I’m listening to The Nerdist podcast, chopping cauliflower for dinner. Chris Hardwick is interviewing Paul McCartney, and I can’t stop smiling: McCartney is so good. He is voice resonates and his ideas resonate and I love the way he sees the world, his work, the works of others. He reminds me of thoughts I’ve had about the creative process. That fame is better earned than instant. That it’s okay to practice a lot, invisibly, and work at a craft to make money.

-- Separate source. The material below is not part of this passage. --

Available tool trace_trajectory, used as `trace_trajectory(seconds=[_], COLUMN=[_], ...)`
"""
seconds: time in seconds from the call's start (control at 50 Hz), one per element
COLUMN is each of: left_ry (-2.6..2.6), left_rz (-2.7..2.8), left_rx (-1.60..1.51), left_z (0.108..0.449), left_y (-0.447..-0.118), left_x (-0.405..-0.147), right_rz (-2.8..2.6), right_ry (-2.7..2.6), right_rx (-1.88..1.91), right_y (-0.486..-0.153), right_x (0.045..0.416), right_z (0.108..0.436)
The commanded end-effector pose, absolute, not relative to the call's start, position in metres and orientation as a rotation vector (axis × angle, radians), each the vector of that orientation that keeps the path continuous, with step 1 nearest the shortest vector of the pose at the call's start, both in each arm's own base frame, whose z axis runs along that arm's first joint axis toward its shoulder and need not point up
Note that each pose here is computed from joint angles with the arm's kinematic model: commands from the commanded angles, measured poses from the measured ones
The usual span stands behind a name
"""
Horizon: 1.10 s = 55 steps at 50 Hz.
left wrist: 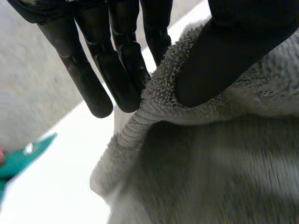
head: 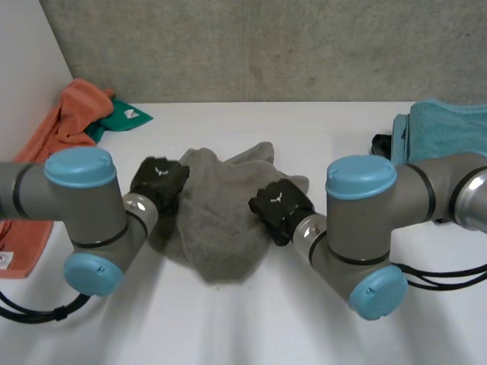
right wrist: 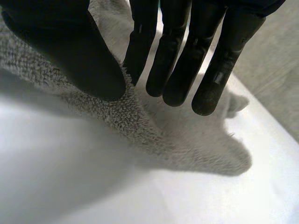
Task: Fold the laundry.
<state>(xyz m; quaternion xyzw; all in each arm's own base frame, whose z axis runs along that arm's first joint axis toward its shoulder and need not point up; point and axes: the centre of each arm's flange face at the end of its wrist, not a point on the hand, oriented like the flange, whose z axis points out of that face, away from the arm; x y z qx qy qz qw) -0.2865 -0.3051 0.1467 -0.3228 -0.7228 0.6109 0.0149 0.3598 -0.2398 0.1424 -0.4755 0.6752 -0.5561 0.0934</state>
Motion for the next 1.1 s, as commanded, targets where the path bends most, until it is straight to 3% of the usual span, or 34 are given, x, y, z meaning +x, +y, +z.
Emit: trace_trajectory(seconds=[0.02,0.2,0.3,0.4,0.66,0.8,0.86,0.96,1.1], left_ry=[-2.02,-1.621,-1.577,-1.655,-2.083,-2.176,-2.208,-2.257,-2.297], left_rz=[2.114,2.373,2.382,2.335,2.033,1.961,1.946,1.99,2.071], left_rx=[-0.915,-0.709,-0.657,-0.676,-0.86,-0.897,-0.891,-0.833,-0.742], left_z=[0.232,0.356,0.37,0.352,0.264,0.244,0.237,0.231,0.22], left_y=[-0.285,-0.237,-0.228,-0.229,-0.214,-0.212,-0.219,-0.242,-0.275], left_x=[-0.293,-0.286,-0.28,-0.28,-0.266,-0.259,-0.259,-0.253,-0.249], right_rz=[-1.79,-2.096,-2.13,-2.088,-1.69,-1.679,-1.618,-1.592,-1.43], right_ry=[1.923,1.689,1.635,1.69,2.028,2.087,2.136,2.126,2.217], right_rx=[-1.225,-0.914,-0.848,-0.861,-0.974,-0.959,-0.97,-1.031,-1.312], right_y=[-0.243,-0.249,-0.244,-0.244,-0.263,-0.266,-0.258,-0.222,-0.195], right_x=[0.356,0.33,0.324,0.32,0.322,0.315,0.309,0.291,0.271], right_z=[0.204,0.329,0.355,0.348,0.262,0.259,0.248,0.258,0.216])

I have to stop in the middle of chopping, leaving a mound of cauliflower on the cutting board, to find my pen and write down some new, wild ideas that come to me while he’s talking. Everything he says ultimately runs together in my memory and becomes just a single knowing:
I’m not alone.
I’m not the only one trying so hard, practicing so much. I’m doing the right thing. Paul and I are now old friends. Even though I come from a hardcore jazz family and didn’t happen to grow up listening to the Beatles. I respect McCartney and his music; he’s a kindred spirit (and, he’s still alive, which most of my kindreds are not).
I spread cauliflower florets on a baking sheet, slide it in the oven, and look for something else to chop because he’s still talking and I can’t turn him off, that would be rude.
Ultimately this interview will be saved on my computer along with other favorite interviews I’ll listen to again later, when I need reminding I’m not alone, need the courage to keep creating.
Most of these favorite interviews are not with writers. Almost none, in fact. There’s a sameness in discussions about writing. It often reduces the craft to a series of boxes to check, a religion of maintenance rather than an effort toward growth and innovation. A religion where we all start regurgitating the same thoughts, the same styles, and writing ceases to become an adventure. It becomes a duty, a cause of sideline interest and endless discussions about rules and methods.
I prefer to be inspired, and let the methods take care of themselves. I get inspiration from Pauly Shore, Sam Raimi, Jeff Bridges, Spoon, Guillermo del Torro, Hayo Miyazaki, Andy Serkis, Tom Cruise. By old, old fairy tales. By Hemingway’s memoirs (whose own style has been, sadly, turned into a religion of sorts). I get more from his inner thoughts than his writing. I love the snapshots he provides, telling of his process. Of standing over a fireplace peeling an orange when he couldn’t get a story going, of staring out his window and telling himself, “Do not worry. You have always written before and you will write now.”
These glimpses into the lives of other creators show me they did the same things I’m doing now, and that it’s not madness to stare ahead and murmur encouragement to myself. It’s alright to practice for a long time, invisibly. It’s alright to become famous some other way than overnight.
These are the people I try to surround myself with. I keep their thoughts close as I write my stories in pursuit of a life.